As the diamond thin film and the cBN thin film are bonded in a wedge shape, the mechanical bonding force is improved and the peeling property of the cBN thin film can be improved. Also, by controlling the supply timing of hydrogen when cBN thin film is deposited, the interface characteristics between cBN and diamond thin film can be improved.

1 is a schematic view of a laminate of a diamond thin film and a cBN thin film according to an embodiment of the present invention.
2A to 2C are SEM micrographs showing the surface texture of the diamond thin film according to the mixing ratio of methane (CH ₄ ).
Fig. 3 is a graph showing the residual stress of the cBN thin film according to the hydrogenation amount.

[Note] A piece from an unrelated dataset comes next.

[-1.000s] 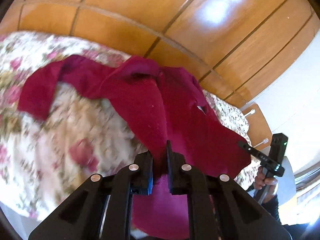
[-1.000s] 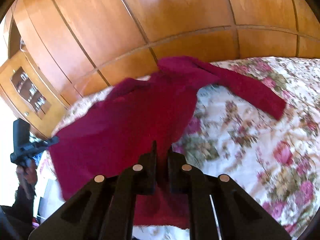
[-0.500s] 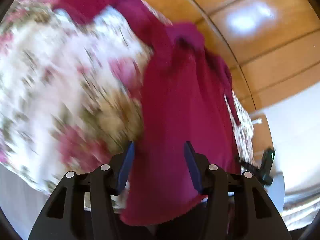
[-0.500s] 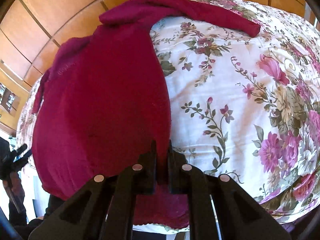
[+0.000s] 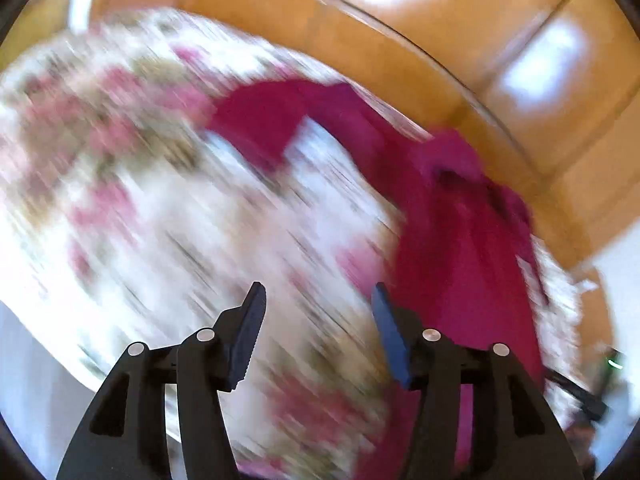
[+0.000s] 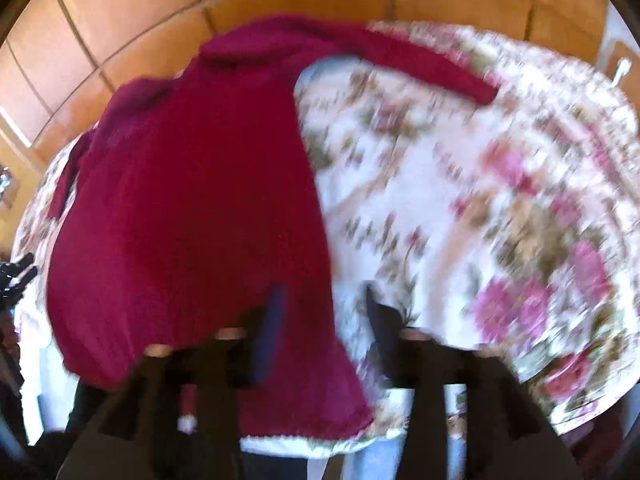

The present invention provides a thin film structure of cubic boron nitride (cBN) with improved delamination properties.

Cubic boron nitride (cBN) thin films are easily peeled off. This is due to the amorphous BN and tBN thin films formed during the deposition of the cubic boron nitride (cBN) thin films and the large residual compressive stresses of the cubic boron nitride (cBN) Also, the cubic boron nitride (cBN) thin film is easily detached.

In order to improve the peeling property of a cubic boron nitride (cBN) thin film, the present invention deposits a cubic boron nitride (cBN) thin film on a diamond thin film layer having a vertically grown plate structure to form a diamond thin film layer and a cubic boron nitride ) Thin - film wedge type is induced to improve the peeling property of the cubic boron nitride (cBN) thin film.

As the cubic boron nitride (cBN) thin film is deposited in the void space of the diamond thin film layer grown in the vertical direction, the vertically grown diamond thin film layer and the cubic boron nitride (cBN) The interlocking wedge shape enhances the mechanical coupling force.

The diamond thin film layer is deposited by using a HFCVD method. In the HFCVD process, the ratio of CH ₄ in the mixed gas of hydrogen (H ₂ ) and methane (CH ₄ ) A diamond thin film layer having a plate-like structure grown in the direction of the surface can be formed.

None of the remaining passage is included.